*Problem requirements*. Would you return every entry, exactly as it is written?

*Excerpted records*.
────────────────────────────────────────
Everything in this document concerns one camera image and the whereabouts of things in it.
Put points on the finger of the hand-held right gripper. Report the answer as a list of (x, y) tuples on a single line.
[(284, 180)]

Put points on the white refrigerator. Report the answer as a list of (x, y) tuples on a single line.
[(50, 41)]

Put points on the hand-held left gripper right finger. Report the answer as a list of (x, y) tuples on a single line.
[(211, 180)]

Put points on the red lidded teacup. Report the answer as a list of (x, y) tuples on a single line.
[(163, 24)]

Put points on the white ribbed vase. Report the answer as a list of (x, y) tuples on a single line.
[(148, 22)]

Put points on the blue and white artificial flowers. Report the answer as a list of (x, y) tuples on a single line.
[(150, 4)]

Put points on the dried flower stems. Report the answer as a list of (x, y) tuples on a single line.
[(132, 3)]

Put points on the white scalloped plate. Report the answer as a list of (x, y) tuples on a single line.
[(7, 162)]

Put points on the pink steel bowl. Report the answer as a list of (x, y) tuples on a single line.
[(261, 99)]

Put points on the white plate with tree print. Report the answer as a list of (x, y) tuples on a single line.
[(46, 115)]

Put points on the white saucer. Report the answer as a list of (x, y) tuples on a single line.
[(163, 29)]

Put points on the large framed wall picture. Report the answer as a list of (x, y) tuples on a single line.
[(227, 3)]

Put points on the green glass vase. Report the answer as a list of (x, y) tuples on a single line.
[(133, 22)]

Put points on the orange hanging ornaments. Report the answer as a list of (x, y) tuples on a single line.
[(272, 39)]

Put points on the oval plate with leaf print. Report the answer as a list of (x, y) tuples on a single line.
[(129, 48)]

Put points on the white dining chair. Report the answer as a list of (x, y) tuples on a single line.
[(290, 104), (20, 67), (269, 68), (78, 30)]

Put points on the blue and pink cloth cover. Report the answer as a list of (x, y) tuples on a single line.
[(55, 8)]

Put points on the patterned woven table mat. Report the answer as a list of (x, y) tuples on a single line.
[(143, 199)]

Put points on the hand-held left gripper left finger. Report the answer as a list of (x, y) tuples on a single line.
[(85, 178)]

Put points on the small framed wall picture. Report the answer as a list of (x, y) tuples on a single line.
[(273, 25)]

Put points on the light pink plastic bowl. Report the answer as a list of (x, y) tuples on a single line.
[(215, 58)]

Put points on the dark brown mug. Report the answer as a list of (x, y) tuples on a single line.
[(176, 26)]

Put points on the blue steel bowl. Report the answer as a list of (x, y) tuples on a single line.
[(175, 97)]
────────────────────────────────────────
*Exercise solution*.
Everything in this document concerns one camera image and the whereabouts of things in it.
Put points on the finger of the hand-held right gripper. Report the answer as a list of (x, y) tuples on a single line.
[(284, 180)]

Put points on the white refrigerator. Report the answer as a list of (x, y) tuples on a single line.
[(50, 41)]

Put points on the hand-held left gripper right finger. Report the answer as a list of (x, y) tuples on a single line.
[(211, 180)]

Put points on the red lidded teacup. Report the answer as a list of (x, y) tuples on a single line.
[(163, 24)]

Put points on the white ribbed vase. Report the answer as a list of (x, y) tuples on a single line.
[(148, 22)]

Put points on the blue and white artificial flowers. Report the answer as a list of (x, y) tuples on a single line.
[(150, 4)]

Put points on the dried flower stems. Report the answer as a list of (x, y) tuples on a single line.
[(132, 3)]

Put points on the white scalloped plate. Report the answer as a list of (x, y) tuples on a single line.
[(7, 162)]

Put points on the pink steel bowl. Report the answer as a list of (x, y) tuples on a single line.
[(261, 99)]

Put points on the white plate with tree print. Report the answer as a list of (x, y) tuples on a single line.
[(46, 115)]

Put points on the white saucer. Report the answer as a list of (x, y) tuples on a single line.
[(163, 29)]

Put points on the large framed wall picture. Report the answer as a list of (x, y) tuples on a single line.
[(227, 3)]

Put points on the green glass vase. Report the answer as a list of (x, y) tuples on a single line.
[(133, 22)]

Put points on the orange hanging ornaments. Report the answer as a list of (x, y) tuples on a single line.
[(272, 39)]

Put points on the oval plate with leaf print. Report the answer as a list of (x, y) tuples on a single line.
[(129, 48)]

Put points on the white dining chair. Report the answer as a list of (x, y) tuples on a single line.
[(290, 104), (20, 67), (269, 68), (78, 30)]

Put points on the blue and pink cloth cover. Report the answer as a list of (x, y) tuples on a single line.
[(55, 8)]

Put points on the patterned woven table mat. Report the answer as a list of (x, y) tuples on a single line.
[(143, 199)]

Put points on the hand-held left gripper left finger. Report the answer as a list of (x, y) tuples on a single line.
[(85, 178)]

Put points on the small framed wall picture. Report the answer as a list of (x, y) tuples on a single line.
[(273, 25)]

Put points on the light pink plastic bowl. Report the answer as a list of (x, y) tuples on a single line.
[(215, 58)]

Put points on the dark brown mug. Report the answer as a list of (x, y) tuples on a single line.
[(176, 26)]

Put points on the blue steel bowl. Report the answer as a list of (x, y) tuples on a single line.
[(175, 97)]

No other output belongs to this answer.